To understand it better, let's imagine that two groups of individuals originally from the same species have evolved enough to be considered two distinct species, each with its own niche ecological. It may be the case that the geographical barrier that separated them disappears, allowing both groups to establish accidental reproductive contact. The isolation mechanisms of each of the two groups would make the probability that two individuals, one of each species, have fertile offspring almost remote, although not impossible.

Through these isolation mechanisms, even though both groups had contacts again and, even, interspecific copulation was frequent, there would be very few cases of fertile hybrids and there would even come a time when, no matter how much they copulated, there would be no way to fertilize the females of the other species.

Given this situation, there would be two possible scenarios: one would be that both species, which would have different food sources, share the same habitat, while the other, in the event of feeding on the same, would mean that one of the two species would end up displacing or extincting the other species. other.

Publications and commemorations

The high point in Ernst Mayr's life was the period between 1963 and 1970, when he was working in Comparative Zoology at Harvard University. In this years he published several books on species, evolution and population genetics.

Among his most important books we find "Systematics and the Origin of Species" (1942), in which he combines genetic Darwinism, clarifying what was what the English naturalist could not demonstrate due to the technological limitations of his time, mainly the process of how the species.

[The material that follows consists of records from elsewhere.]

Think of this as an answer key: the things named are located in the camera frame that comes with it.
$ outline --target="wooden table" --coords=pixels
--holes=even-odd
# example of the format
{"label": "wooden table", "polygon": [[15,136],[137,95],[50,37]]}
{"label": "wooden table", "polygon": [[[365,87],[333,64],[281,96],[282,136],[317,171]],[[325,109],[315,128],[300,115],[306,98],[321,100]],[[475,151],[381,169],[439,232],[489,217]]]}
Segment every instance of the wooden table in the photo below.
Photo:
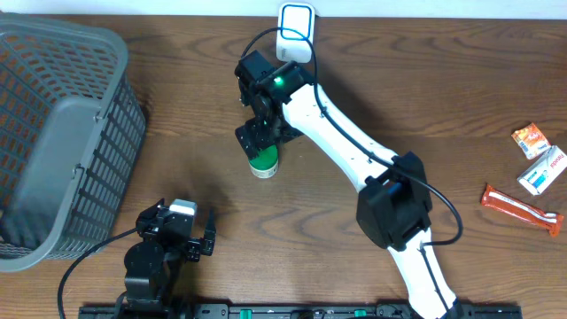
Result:
{"label": "wooden table", "polygon": [[[147,138],[115,233],[159,198],[217,210],[214,256],[183,271],[186,296],[235,303],[375,303],[407,297],[392,257],[361,232],[356,193],[306,137],[282,147],[269,180],[252,176],[234,129],[252,117],[233,75],[243,48],[275,18],[61,17],[116,31],[128,43],[128,77],[151,110]],[[321,83],[363,130],[398,153],[420,156],[429,181],[465,225],[436,250],[455,293],[517,303],[524,318],[567,316],[567,234],[480,206],[490,183],[549,211],[567,213],[567,174],[539,197],[516,181],[531,163],[510,133],[534,121],[567,150],[567,23],[472,19],[318,19]],[[275,37],[256,46],[274,56]],[[195,234],[202,232],[201,214]],[[455,233],[434,200],[436,239]],[[113,303],[125,290],[123,257],[137,236],[109,245],[75,270],[68,317]],[[55,318],[69,261],[0,275],[3,318]]]}

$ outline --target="white object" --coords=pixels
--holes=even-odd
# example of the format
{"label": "white object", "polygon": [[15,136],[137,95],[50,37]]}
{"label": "white object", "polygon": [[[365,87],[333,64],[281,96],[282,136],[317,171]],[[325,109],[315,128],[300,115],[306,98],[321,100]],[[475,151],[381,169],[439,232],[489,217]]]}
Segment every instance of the white object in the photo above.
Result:
{"label": "white object", "polygon": [[197,204],[187,200],[176,199],[169,206],[169,210],[180,214],[194,216],[197,211]]}
{"label": "white object", "polygon": [[567,167],[565,153],[557,146],[541,155],[517,180],[532,194],[540,195]]}
{"label": "white object", "polygon": [[[431,242],[431,228],[426,231],[418,232],[406,243],[406,250],[398,252],[388,247],[388,252],[392,254],[396,265],[400,270],[401,276],[408,288],[408,300],[411,307],[425,319],[435,319],[442,317],[446,310],[443,302],[435,292],[435,285],[431,280],[427,265],[419,249],[421,243]],[[425,246],[425,255],[431,267],[431,272],[435,276],[437,286],[449,309],[453,306],[457,297],[451,288],[447,286],[445,278],[441,273],[441,268],[433,252],[433,247]]]}
{"label": "white object", "polygon": [[533,160],[537,158],[538,156],[540,156],[540,154],[544,153],[545,151],[549,150],[549,148],[551,148],[551,144],[546,138],[542,141],[536,142],[536,144],[532,146],[528,146],[521,139],[517,141],[517,143],[522,148],[522,151],[524,151],[525,157],[529,160]]}
{"label": "white object", "polygon": [[[309,0],[320,17],[567,19],[565,0]],[[266,0],[11,0],[4,12],[275,17],[279,1]]]}
{"label": "white object", "polygon": [[[321,85],[318,86],[319,98],[324,106],[327,107],[330,117],[340,127],[354,138],[367,150],[373,151],[380,159],[392,163],[392,157],[396,153],[381,144],[378,144],[354,123],[342,114],[329,100]],[[356,146],[350,143],[340,134],[325,117],[321,117],[319,106],[315,102],[313,86],[304,85],[291,94],[291,102],[283,104],[283,116],[285,120],[294,128],[300,130],[311,138],[337,165],[345,172],[348,179],[353,183],[356,191],[361,191],[366,187],[364,182],[368,176],[378,177],[386,171],[386,167],[369,161]],[[418,232],[407,242],[407,249],[397,252],[392,248],[388,251],[396,261],[401,276],[406,283],[409,293],[409,304],[425,319],[440,318],[446,310],[435,292],[435,286],[429,275],[429,271],[423,260],[423,256],[418,251],[421,243],[431,241],[431,229]],[[428,262],[435,276],[441,294],[449,308],[456,300],[456,296],[447,286],[435,253],[430,246],[425,248]]]}
{"label": "white object", "polygon": [[[300,32],[313,43],[315,9],[310,4],[285,3],[280,7],[279,27]],[[280,61],[307,63],[311,60],[311,48],[303,37],[290,30],[277,31],[276,55]]]}

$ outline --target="gray plastic basket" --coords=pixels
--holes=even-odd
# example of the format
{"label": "gray plastic basket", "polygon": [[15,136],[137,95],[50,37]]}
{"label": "gray plastic basket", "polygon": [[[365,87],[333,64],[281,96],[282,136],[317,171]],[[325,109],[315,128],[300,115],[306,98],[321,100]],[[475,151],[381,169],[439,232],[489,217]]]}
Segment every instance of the gray plastic basket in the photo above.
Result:
{"label": "gray plastic basket", "polygon": [[0,14],[0,271],[106,239],[146,122],[113,32]]}

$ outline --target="green bottle cap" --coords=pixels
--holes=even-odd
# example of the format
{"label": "green bottle cap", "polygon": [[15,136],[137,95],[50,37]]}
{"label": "green bottle cap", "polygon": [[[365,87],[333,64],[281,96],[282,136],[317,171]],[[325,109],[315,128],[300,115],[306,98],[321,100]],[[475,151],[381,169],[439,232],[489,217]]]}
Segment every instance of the green bottle cap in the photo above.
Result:
{"label": "green bottle cap", "polygon": [[252,319],[252,310],[240,310],[240,319]]}
{"label": "green bottle cap", "polygon": [[354,310],[354,316],[366,316],[366,310]]}
{"label": "green bottle cap", "polygon": [[278,168],[277,147],[272,145],[261,151],[258,157],[249,161],[252,174],[259,178],[270,178]]}

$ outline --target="black cable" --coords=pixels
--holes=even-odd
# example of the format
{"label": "black cable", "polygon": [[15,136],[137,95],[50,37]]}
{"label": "black cable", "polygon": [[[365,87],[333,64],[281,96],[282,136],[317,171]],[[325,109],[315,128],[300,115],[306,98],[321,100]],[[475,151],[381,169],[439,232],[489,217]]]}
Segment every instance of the black cable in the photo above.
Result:
{"label": "black cable", "polygon": [[71,266],[69,267],[67,272],[61,278],[61,282],[59,283],[59,289],[57,291],[57,308],[59,310],[59,318],[65,319],[65,309],[63,309],[63,288],[65,287],[65,282],[67,281],[67,279],[69,278],[69,276],[71,275],[73,270],[79,265],[79,263],[81,261],[83,261],[85,258],[89,257],[90,254],[94,253],[95,251],[99,250],[100,248],[104,247],[105,245],[110,244],[114,240],[124,238],[124,237],[126,237],[130,234],[137,232],[137,231],[138,231],[138,228],[133,228],[132,230],[125,231],[125,232],[123,232],[119,235],[116,235],[114,237],[107,238],[106,240],[103,240],[102,242],[92,246],[89,250],[84,252],[81,255],[81,257],[77,258],[77,260],[74,261],[71,264]]}
{"label": "black cable", "polygon": [[447,306],[447,302],[445,301],[445,298],[443,298],[443,294],[441,293],[441,290],[439,289],[439,285],[437,284],[437,280],[435,280],[435,276],[433,275],[433,270],[431,269],[431,265],[429,264],[429,260],[427,260],[427,256],[425,255],[425,247],[422,246],[419,249],[419,252],[423,256],[423,261],[425,261],[425,266],[427,267],[427,271],[429,272],[429,276],[431,277],[431,280],[433,281],[433,286],[435,287],[435,292],[437,293],[437,295],[441,299],[441,302],[443,303],[443,307],[445,308],[445,311],[449,312],[449,307]]}
{"label": "black cable", "polygon": [[317,309],[317,310],[314,311],[315,314],[317,312],[321,312],[321,319],[325,319],[325,315],[327,315],[327,311],[325,311],[325,309]]}
{"label": "black cable", "polygon": [[437,291],[437,294],[439,296],[439,298],[441,299],[441,301],[443,302],[443,306],[445,307],[445,310],[448,312],[449,309],[447,307],[447,303],[445,302],[445,299],[443,298],[441,291],[439,290],[439,286],[437,284],[437,280],[435,279],[435,276],[433,275],[433,272],[431,270],[431,265],[429,263],[429,261],[427,260],[427,256],[425,255],[425,250],[423,249],[425,246],[430,245],[430,246],[435,246],[435,245],[451,245],[457,242],[457,240],[459,240],[459,238],[461,238],[462,236],[462,230],[463,230],[463,226],[462,226],[462,219],[461,216],[459,215],[459,212],[457,211],[457,209],[454,207],[453,203],[451,203],[451,201],[445,197],[445,195],[443,195],[443,193],[441,193],[440,191],[438,191],[437,189],[435,189],[433,186],[429,185],[427,182],[423,181],[421,178],[412,175],[409,172],[406,172],[402,169],[399,169],[398,167],[395,167],[394,165],[390,164],[389,162],[378,158],[378,156],[376,154],[374,154],[374,152],[367,150],[364,146],[362,146],[360,143],[358,143],[358,141],[356,141],[354,138],[352,138],[348,133],[346,133],[343,128],[340,127],[340,125],[338,125],[332,117],[330,117],[329,112],[327,112],[327,107],[323,105],[323,103],[321,102],[321,99],[319,98],[319,78],[318,78],[318,73],[317,73],[317,57],[315,55],[315,48],[313,47],[313,44],[311,43],[311,41],[309,41],[308,38],[306,38],[304,35],[302,35],[299,31],[295,30],[295,29],[291,29],[291,28],[287,28],[287,27],[272,27],[269,28],[267,30],[262,31],[261,33],[259,33],[258,35],[256,35],[256,37],[254,37],[250,43],[246,46],[244,52],[242,53],[241,58],[246,56],[246,53],[248,53],[248,51],[250,50],[250,48],[252,48],[252,46],[254,45],[254,43],[256,43],[256,41],[258,41],[258,39],[260,39],[262,36],[271,33],[271,32],[275,32],[278,30],[286,30],[286,31],[292,31],[295,34],[299,35],[303,41],[307,42],[307,44],[309,44],[309,49],[311,50],[311,55],[313,56],[313,66],[314,66],[314,85],[313,85],[313,90],[315,93],[315,101],[317,102],[317,105],[319,106],[319,109],[321,110],[321,114],[327,118],[327,121],[329,121],[329,123],[333,126],[333,128],[335,128],[344,138],[346,138],[347,141],[349,141],[350,143],[352,143],[354,146],[356,146],[356,148],[358,148],[364,155],[368,156],[369,159],[376,161],[378,164],[387,167],[388,169],[391,169],[393,172],[406,177],[407,179],[414,181],[416,183],[418,183],[419,185],[423,186],[425,189],[427,189],[428,191],[430,191],[431,193],[433,193],[435,196],[437,196],[445,205],[447,205],[447,207],[449,208],[449,210],[451,211],[451,213],[453,214],[456,222],[457,222],[457,233],[456,235],[454,235],[453,238],[448,239],[448,240],[440,240],[440,241],[431,241],[428,243],[421,243],[420,246],[420,251],[422,252],[422,256],[423,256],[423,260],[425,261],[425,266],[427,266],[427,269],[429,271],[429,274],[431,276],[431,280],[433,282],[433,285],[435,286],[435,290]]}
{"label": "black cable", "polygon": [[112,319],[118,319],[120,317],[120,312],[122,310],[122,302],[124,302],[124,297],[126,297],[127,292],[123,292],[118,296],[116,299],[116,303],[114,304],[114,315]]}

Other of his most important works are:

  • "Animal Species and Evolution" (1963)
  • "Principles of Systematic Zoology" (1980)
  • "Growth of Biological Thought" (1982)
  • "This Is Biology" (1997)

Throughout his entire career he came to publish some 750 scientific articles and received several honorary degrees from prestigious universities such as Oxford, Cambridge, Harvard, The Sorbonne, Uppsala, and Berlin.

Bibliographic references:

  • Mayr, Ernst (1942). Systematics and the Origin of Species, from the Viewpoint of a Zoologist. Cambridge: Harvard University Press. ISBN 978-0-674-86250-0.
  • Mayr, Ernst (1945). Birds of the Southwest Pacific: A Field Guide to the Birds of the Area Between Samoa, New Caledonia, and Micronesia. New York: Macmillan.
  • Mayr, Ernst (1963). Animal Species and Evolution. Cambridge: Belknap Press of Harvard University Press. ISBN 978-0-674-03750-2.
  • Mayr, Ernst (1970). Populations, Species, and Evolution. Cambridge: Belknap Press of Harvard University Press. ISBN 978-0-674-69013-4.
  • Mayr, Ernst (1976). Evolution and the Diversity of Life. Cambridge: Belknap Press of Harvard University Press. ISBN 978-0-674-27105-0.
  • Mayr, Ernst. & William B. Provine, (eds) (1980). The Evolutionary Synthesis: Perspectives on the Unification of Biology, ISBN 0-674-27225-0
  • Mayr, Ernst (1982). The Growth of Biological Thought. Cambridge (Mass.): Belknap P. of Harvard U.P. ISBN 978-0-674-36446-2.